How Department 13’s Anti-Drone Weapon Takes Control

By Jeremy Hsu | November 30, 2016 5:20 pm
The Mesmer anti-drone technology can take control of drones that may pose a threat in civilian airspace. Credit: Department 13

The Mesmer anti-drone technology can take control of drones that may pose a threat in civilian airspace. Credit: Department 13

Shooting down unwanted drones near a crowded sports stadium or concert can be tricky business. Even a fairly small quadcopter could cause injury to people below if it falls out of the sky because a laser weapon has burned its electronics or a jammer has disrupted its flight controls. A startup has a safer anti-drone solution for the skies above the U.S. homeland: hack a potentially dangerous drone’s radio communications and take control.

The startup, called Department 13, first figured out how its anti-drone technique after receiving funding from the U.S. Defense Advanced Research Projects Agency (DARPA).

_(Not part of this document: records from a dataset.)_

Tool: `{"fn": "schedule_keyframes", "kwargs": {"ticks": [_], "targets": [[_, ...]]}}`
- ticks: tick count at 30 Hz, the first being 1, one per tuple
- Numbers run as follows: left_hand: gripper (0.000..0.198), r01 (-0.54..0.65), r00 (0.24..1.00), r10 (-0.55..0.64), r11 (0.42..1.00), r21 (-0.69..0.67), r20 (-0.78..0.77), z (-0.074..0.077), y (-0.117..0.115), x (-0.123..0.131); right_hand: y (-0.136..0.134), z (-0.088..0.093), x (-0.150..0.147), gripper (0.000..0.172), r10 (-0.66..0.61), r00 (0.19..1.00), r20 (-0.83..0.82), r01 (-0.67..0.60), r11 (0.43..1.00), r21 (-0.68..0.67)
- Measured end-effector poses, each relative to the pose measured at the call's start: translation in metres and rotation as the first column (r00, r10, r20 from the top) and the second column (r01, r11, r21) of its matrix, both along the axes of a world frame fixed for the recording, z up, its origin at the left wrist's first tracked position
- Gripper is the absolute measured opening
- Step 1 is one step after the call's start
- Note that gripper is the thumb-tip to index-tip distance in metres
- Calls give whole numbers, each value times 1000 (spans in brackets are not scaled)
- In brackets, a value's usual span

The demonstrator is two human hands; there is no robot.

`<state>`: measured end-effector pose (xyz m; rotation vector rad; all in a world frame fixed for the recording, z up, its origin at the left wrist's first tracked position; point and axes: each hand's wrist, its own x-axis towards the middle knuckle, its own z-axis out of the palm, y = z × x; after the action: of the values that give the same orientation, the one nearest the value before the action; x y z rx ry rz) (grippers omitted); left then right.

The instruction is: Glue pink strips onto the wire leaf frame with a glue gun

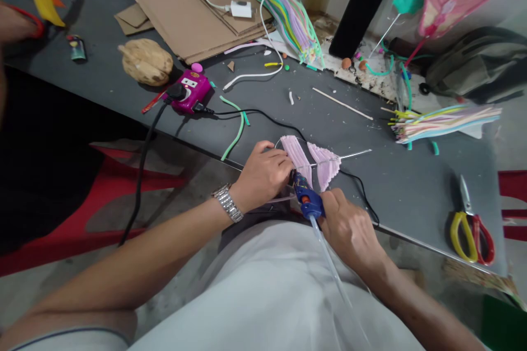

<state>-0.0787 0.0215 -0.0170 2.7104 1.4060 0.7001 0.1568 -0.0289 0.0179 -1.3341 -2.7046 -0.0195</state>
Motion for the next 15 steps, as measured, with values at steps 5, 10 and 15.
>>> {"fn": "schedule_keyframes", "kwargs": {"ticks": [5, 10, 15], "targets": [[23, 1, 999, -1, 1000, -14, 39, 1, -1, -1, 2, 5, 8, 14, -12, 978, -207, -23, 986, -167], [19, -11, 998, 13, 999, -31, 54, -1, -2, -1, -1, -2, 34, 18, -345, 803, -486, 149, 906, -397], [19, -28, 995, 31, 999, -29, 90, -6, -3, 1, 2, -7, 68, 30, -734, 336, -591, 293, 678, -675]]}}
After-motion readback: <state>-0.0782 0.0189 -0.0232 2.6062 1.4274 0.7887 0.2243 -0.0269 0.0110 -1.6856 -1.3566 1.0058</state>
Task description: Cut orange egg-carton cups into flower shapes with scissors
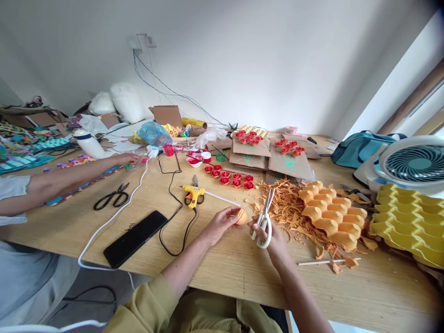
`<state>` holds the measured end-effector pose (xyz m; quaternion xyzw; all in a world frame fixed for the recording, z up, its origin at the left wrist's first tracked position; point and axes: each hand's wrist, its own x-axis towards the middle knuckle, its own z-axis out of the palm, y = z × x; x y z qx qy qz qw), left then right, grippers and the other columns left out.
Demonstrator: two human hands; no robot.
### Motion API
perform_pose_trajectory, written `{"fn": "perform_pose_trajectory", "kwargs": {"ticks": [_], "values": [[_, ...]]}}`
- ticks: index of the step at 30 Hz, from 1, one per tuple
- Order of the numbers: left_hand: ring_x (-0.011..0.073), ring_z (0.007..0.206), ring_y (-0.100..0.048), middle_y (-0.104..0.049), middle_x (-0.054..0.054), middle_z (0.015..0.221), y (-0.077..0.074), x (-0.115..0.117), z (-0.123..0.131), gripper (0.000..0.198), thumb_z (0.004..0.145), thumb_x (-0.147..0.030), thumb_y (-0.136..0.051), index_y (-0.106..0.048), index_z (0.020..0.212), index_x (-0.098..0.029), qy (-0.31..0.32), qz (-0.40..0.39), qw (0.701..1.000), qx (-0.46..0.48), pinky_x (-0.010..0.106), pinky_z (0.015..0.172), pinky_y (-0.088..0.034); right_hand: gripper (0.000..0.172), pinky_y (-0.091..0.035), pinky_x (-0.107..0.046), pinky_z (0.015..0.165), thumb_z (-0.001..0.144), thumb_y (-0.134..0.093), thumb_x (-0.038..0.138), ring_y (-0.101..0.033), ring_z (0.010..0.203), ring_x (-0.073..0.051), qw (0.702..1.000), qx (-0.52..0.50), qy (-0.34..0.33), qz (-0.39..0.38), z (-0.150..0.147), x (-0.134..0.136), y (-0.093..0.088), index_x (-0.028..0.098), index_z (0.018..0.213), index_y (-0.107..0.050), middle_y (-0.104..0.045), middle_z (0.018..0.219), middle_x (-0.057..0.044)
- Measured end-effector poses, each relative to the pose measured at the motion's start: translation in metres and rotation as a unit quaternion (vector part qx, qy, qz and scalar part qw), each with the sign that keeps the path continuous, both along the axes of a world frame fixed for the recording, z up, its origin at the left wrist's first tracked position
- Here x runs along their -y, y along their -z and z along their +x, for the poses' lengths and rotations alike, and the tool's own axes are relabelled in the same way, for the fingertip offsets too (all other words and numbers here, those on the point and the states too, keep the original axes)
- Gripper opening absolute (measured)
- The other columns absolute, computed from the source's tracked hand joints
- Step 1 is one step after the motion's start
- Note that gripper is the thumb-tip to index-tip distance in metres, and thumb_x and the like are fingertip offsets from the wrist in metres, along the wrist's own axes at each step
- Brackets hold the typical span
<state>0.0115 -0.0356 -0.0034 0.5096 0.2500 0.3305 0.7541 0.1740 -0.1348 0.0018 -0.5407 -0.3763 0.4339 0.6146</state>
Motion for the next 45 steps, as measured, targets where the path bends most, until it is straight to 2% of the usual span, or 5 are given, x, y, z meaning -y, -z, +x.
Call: {"fn": "perform_pose_trajectory", "kwargs": {"ticks": [8, 14, 22, 37, 45], "values": [[0.02, 0.097, -0.061, -0.067, 0.008, 0.105, 0.007, 0.006, 0.009, 0.055, 0.068, -0.045, -0.084, -0.062, 0.107, -0.014, 0.024, 0.071, 0.997, -0.013, 0.032, 0.088, -0.046, 0.057, -0.044, -0.028, 0.061, 0.054, -0.089, 0.049, -0.054, 0.064, -0.015, 1.0, 0.028, -0.001, -0.003, -0.002, -0.007, 0.012, 0.02, 0.096, -0.064, -0.062, 0.075, 0.001], [0.0226, 0.104, -0.061, -0.066, 0.013, 0.119, 0.002, 0.005, 0.003, 0.056, 0.084, -0.054, -0.066, -0.06, 0.124, -0.015, 0.051, 0.133, 0.989, -0.038, 0.033, 0.088, -0.047, 0.045, -0.045, -0.029, 0.061, 0.068, -0.08, 0.055, -0.055, 0.062, -0.016, 0.999, 0.016, -0.022, -0.018, -0.001, -0.004, 0.005, 0.019, 0.09, -0.063, -0.064, 0.07, -0.001], [0.0239, 0.112, -0.061, -0.065, 0.011, 0.121, 0.004, 0.005, 0.004, 0.047, 0.082, -0.04, -0.073, -0.063, 0.122, -0.017, 0.035, 0.194, 0.98, -0.032, 0.034, 0.095, -0.047, 0.042, -0.045, -0.03, 0.063, 0.076, -0.073, 0.057, -0.058, 0.065, -0.018, 0.998, -0.001, -0.061, -0.019, 0.002, -0.003, 0.007, 0.018, 0.087, -0.062, -0.069, 0.076, -0.006], [0.0264, 0.115, -0.059, -0.065, 0.012, 0.12, -0.008, 0.011, 0.0, 0.057, 0.074, -0.046, -0.079, -0.064, 0.119, -0.016, 0.054, 0.099, 0.994, 0.009, 0.036, 0.099, -0.045, 0.041, -0.047, -0.032, 0.069, 0.075, -0.075, 0.056, -0.058, 0.067, -0.017, 0.997, -0.018, -0.07, 0.003, 0.004, -0.004, 0.016, 0.02, 0.089, -0.063, -0.066, 0.076, -0.003], [0.0252, 0.112, -0.059, -0.066, 0.011, 0.118, -0.002, 0.01, 0.002, 0.053, 0.075, -0.044, -0.078, -0.064, 0.118, -0.017, 0.034, 0.143, 0.989, -0.022, 0.035, 0.094, -0.047, 0.041, -0.048, -0.032, 0.065, 0.075, -0.074, 0.057, -0.06, 0.068, -0.018, 0.997, -0.02, -0.08, -0.005, 0.002, -0.004, 0.012, 0.02, 0.089, -0.063, -0.068, 0.078, -0.005]]}}
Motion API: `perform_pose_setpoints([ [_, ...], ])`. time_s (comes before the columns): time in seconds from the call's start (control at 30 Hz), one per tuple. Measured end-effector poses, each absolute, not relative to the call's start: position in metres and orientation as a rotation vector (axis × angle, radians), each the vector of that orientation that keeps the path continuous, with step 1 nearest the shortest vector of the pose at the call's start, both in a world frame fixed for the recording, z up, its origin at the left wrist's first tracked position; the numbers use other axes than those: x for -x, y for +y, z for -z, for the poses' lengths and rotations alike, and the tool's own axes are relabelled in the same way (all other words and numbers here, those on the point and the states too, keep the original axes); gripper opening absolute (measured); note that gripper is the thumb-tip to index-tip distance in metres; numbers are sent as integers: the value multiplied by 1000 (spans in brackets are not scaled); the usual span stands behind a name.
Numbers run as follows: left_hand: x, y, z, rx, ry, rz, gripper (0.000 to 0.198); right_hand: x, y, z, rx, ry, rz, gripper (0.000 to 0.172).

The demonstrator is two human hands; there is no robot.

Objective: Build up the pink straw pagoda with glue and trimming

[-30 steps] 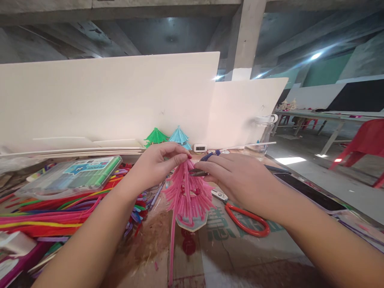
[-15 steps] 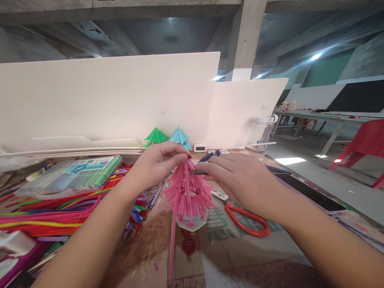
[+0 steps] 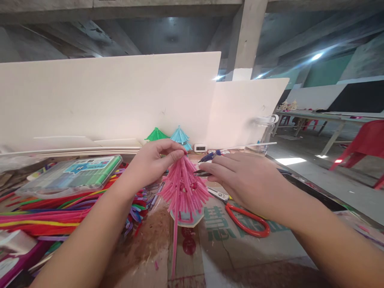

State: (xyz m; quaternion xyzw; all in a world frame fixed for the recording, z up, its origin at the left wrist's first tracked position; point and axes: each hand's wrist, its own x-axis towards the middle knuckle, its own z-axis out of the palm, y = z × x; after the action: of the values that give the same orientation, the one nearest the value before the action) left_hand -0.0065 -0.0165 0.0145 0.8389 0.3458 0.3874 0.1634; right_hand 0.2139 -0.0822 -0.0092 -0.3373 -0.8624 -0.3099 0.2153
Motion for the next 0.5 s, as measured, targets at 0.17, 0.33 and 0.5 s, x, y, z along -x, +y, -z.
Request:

Department 13 initially focused on investigating the communication protocols that many devices use to exchange wireless radio communication. Its engineers realized that they could change state and behavior of devices relying on radio wave communication by injecting tiny packets of code into the radio protocol. They eventually realized their technique worked well on many of the standard protocols used by popular hobbyist drones sold online and on big box store shelves.

“Once we crack a radio protocol, we basically own it,” says Jonathan Hunter, CEO of Department 13 International Ltd. “We can make the drone do a precision landing, can do full telemetry by monitoring the drone’s active and passive systems, or make it reverse thrust to back away.”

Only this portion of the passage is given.